◆ WORK INSTRUCTION
The entries below must be copied exactly as they are.

◆ SUPPLIED MATERIAL
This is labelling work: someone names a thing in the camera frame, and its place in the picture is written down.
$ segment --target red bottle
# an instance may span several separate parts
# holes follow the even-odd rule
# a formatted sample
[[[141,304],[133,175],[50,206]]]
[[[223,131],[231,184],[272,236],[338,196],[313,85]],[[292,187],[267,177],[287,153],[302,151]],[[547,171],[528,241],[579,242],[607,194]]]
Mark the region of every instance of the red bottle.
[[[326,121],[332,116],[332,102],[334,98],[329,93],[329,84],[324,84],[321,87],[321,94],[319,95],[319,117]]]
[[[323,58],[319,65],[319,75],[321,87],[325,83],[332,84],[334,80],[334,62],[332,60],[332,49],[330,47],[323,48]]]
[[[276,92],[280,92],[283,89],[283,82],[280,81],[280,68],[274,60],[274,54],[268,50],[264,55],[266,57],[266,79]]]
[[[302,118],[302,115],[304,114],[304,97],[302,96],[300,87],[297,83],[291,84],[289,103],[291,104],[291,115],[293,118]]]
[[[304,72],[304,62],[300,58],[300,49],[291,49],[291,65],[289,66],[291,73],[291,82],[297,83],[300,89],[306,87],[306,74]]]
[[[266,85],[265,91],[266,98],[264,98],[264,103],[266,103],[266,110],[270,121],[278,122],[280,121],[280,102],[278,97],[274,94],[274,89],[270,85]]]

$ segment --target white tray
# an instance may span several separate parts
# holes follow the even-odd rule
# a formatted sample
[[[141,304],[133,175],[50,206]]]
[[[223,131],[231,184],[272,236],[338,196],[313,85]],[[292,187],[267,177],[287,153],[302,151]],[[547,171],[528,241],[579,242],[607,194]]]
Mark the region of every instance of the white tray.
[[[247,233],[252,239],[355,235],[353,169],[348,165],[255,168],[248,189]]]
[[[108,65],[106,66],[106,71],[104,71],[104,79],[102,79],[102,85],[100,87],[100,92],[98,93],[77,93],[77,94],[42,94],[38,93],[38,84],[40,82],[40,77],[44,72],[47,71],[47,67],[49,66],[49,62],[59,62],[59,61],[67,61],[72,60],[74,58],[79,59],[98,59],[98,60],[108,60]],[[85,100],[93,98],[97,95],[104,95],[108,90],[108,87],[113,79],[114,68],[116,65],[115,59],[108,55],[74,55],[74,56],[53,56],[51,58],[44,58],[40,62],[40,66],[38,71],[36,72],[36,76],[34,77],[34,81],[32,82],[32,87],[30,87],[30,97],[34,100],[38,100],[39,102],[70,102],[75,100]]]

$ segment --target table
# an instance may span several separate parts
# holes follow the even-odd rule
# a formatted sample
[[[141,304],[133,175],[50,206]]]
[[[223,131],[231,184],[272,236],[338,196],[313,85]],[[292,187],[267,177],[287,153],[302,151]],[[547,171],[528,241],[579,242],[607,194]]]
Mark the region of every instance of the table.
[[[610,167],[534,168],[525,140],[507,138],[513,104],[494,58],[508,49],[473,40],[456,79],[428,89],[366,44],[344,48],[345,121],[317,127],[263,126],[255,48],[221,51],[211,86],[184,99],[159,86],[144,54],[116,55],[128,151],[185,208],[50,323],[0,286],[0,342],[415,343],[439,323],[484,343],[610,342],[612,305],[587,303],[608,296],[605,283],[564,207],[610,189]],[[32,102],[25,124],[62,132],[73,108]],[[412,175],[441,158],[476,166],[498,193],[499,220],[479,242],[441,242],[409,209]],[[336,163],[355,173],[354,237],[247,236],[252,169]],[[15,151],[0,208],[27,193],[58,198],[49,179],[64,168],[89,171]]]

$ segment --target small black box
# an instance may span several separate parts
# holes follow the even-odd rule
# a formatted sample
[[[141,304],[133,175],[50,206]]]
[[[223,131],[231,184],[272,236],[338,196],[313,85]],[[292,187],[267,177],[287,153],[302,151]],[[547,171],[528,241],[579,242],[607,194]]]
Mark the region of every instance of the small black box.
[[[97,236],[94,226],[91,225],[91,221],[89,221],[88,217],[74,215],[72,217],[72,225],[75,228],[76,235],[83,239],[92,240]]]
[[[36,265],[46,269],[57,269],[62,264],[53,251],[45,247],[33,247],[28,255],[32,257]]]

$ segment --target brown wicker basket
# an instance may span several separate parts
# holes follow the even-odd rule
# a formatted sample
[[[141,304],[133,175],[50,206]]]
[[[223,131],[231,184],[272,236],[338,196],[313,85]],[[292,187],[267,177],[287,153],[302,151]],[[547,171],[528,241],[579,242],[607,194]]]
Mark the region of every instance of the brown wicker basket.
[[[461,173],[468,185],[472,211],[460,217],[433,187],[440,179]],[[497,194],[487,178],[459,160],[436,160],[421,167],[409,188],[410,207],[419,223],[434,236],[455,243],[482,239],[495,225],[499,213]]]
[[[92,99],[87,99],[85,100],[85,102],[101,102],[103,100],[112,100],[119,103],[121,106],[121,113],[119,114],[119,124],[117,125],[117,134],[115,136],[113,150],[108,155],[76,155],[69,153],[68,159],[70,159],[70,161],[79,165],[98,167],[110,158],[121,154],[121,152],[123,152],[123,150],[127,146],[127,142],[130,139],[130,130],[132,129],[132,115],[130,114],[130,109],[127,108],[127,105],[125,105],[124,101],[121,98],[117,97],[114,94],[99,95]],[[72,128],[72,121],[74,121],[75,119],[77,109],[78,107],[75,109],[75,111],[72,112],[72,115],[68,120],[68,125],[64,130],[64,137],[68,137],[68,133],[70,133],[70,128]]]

◆ RESULT
This is labelling work: someone names a thing in the camera frame, and its place in the picture is written down.
$ segment --target red bottle
# an instance may span several separate parts
# holes follow the even-odd rule
# a formatted sample
[[[141,304],[133,175],[50,206]]]
[[[223,131],[231,184],[272,236],[338,196],[313,85]],[[292,187],[267,177],[287,153],[302,151]],[[547,171],[528,241],[579,242],[607,194]]]
Mark the region of every instance of the red bottle.
[[[326,121],[332,116],[332,102],[334,98],[329,93],[329,84],[324,84],[321,87],[321,94],[319,95],[319,117]]]
[[[323,58],[319,65],[319,75],[321,87],[325,83],[332,84],[334,80],[334,62],[332,60],[332,49],[330,47],[323,48]]]
[[[276,92],[280,92],[283,89],[283,82],[280,81],[280,68],[274,60],[274,54],[268,50],[264,55],[266,57],[266,79]]]
[[[302,118],[302,115],[304,114],[304,97],[302,96],[300,87],[297,83],[291,84],[289,103],[291,104],[291,115],[293,118]]]
[[[304,72],[304,62],[300,58],[300,49],[291,49],[291,65],[289,66],[291,73],[291,82],[297,83],[300,89],[306,87],[306,74]]]
[[[266,85],[265,91],[266,98],[264,98],[264,103],[266,103],[266,110],[270,121],[278,122],[280,121],[280,102],[278,97],[274,94],[274,89],[270,85]]]

$ segment --target white tray
# an instance may span several separate parts
# holes follow the even-odd rule
# a formatted sample
[[[141,304],[133,175],[50,206]]]
[[[223,131],[231,184],[272,236],[338,196],[313,85]],[[292,187],[267,177],[287,153],[302,151]],[[547,171],[528,241],[579,242],[607,194]]]
Mark the region of every instance of the white tray.
[[[247,233],[252,239],[355,235],[353,169],[348,165],[255,168],[248,189]]]
[[[108,65],[106,66],[106,71],[104,71],[104,79],[102,79],[102,85],[100,87],[100,92],[98,93],[77,93],[77,94],[42,94],[38,93],[38,84],[40,82],[40,77],[44,72],[47,71],[47,67],[49,66],[49,62],[59,62],[59,61],[67,61],[72,60],[74,58],[79,59],[98,59],[98,60],[108,60]],[[85,100],[93,98],[97,95],[104,95],[108,90],[108,87],[113,79],[114,68],[116,65],[115,59],[108,55],[74,55],[74,56],[53,56],[51,58],[44,58],[40,62],[40,66],[38,71],[36,72],[36,76],[34,77],[34,81],[32,82],[32,87],[30,87],[30,97],[34,100],[38,100],[39,102],[70,102],[75,100]]]

$ segment --target table
# an instance may span several separate parts
# holes follow the even-odd rule
# a formatted sample
[[[141,304],[133,175],[50,206]]]
[[[223,131],[231,184],[272,236],[338,196],[313,85]],[[292,187],[267,177],[287,153],[302,151]],[[547,171],[528,241],[579,242],[607,194]]]
Mark the region of every instance of the table.
[[[610,167],[534,168],[525,140],[507,138],[513,104],[494,58],[508,49],[473,40],[456,79],[428,89],[366,44],[344,48],[345,121],[317,127],[263,126],[255,48],[221,51],[211,86],[184,99],[159,86],[144,54],[116,55],[128,151],[185,208],[50,323],[0,286],[0,342],[415,343],[439,323],[484,343],[610,342],[612,305],[587,303],[608,296],[605,283],[564,207],[610,189]],[[32,102],[25,124],[62,132],[73,108]],[[412,175],[441,158],[476,166],[498,193],[499,220],[479,242],[441,242],[409,209]],[[336,163],[355,173],[354,237],[247,236],[252,169]],[[15,151],[0,208],[27,193],[58,198],[49,179],[64,168],[89,171]]]

$ segment --target small black box
# an instance may span several separate parts
# holes follow the even-odd rule
# a formatted sample
[[[141,304],[133,175],[50,206]]]
[[[223,131],[231,184],[272,236],[338,196],[313,85]],[[292,187],[267,177],[287,153],[302,151]],[[547,171],[528,241],[579,242],[607,194]]]
Mark the region of every instance of the small black box.
[[[97,236],[94,226],[91,225],[91,221],[89,221],[88,217],[74,215],[72,217],[72,225],[75,228],[76,235],[83,239],[92,240]]]
[[[36,265],[46,269],[57,269],[62,264],[53,251],[45,247],[33,247],[28,255],[32,257]]]

$ segment --target brown wicker basket
# an instance may span several separate parts
# holes follow the even-odd rule
# a formatted sample
[[[141,304],[133,175],[50,206]]]
[[[223,131],[231,184],[272,236],[338,196],[313,85]],[[292,187],[267,177],[287,153],[302,151]],[[547,171],[528,241],[579,242],[607,194]]]
Mark the region of every instance of the brown wicker basket.
[[[461,173],[468,185],[472,211],[460,217],[433,187],[440,179]],[[497,194],[487,178],[459,160],[436,160],[421,167],[409,188],[410,207],[419,223],[434,236],[455,243],[482,239],[495,225],[499,213]]]
[[[92,99],[87,99],[85,100],[85,102],[101,102],[103,100],[112,100],[119,103],[121,106],[121,113],[119,114],[119,124],[117,125],[117,134],[115,136],[113,150],[108,155],[76,155],[69,153],[68,159],[70,159],[70,161],[79,165],[98,167],[110,158],[121,154],[121,152],[123,152],[123,150],[127,146],[127,142],[130,139],[130,130],[132,129],[132,115],[130,114],[130,109],[127,108],[127,105],[125,105],[124,101],[121,98],[117,97],[114,94],[99,95]],[[72,128],[72,121],[74,121],[75,119],[77,109],[78,107],[75,109],[75,111],[72,112],[72,115],[68,120],[68,125],[64,130],[64,137],[68,137],[68,133],[70,133],[70,128]]]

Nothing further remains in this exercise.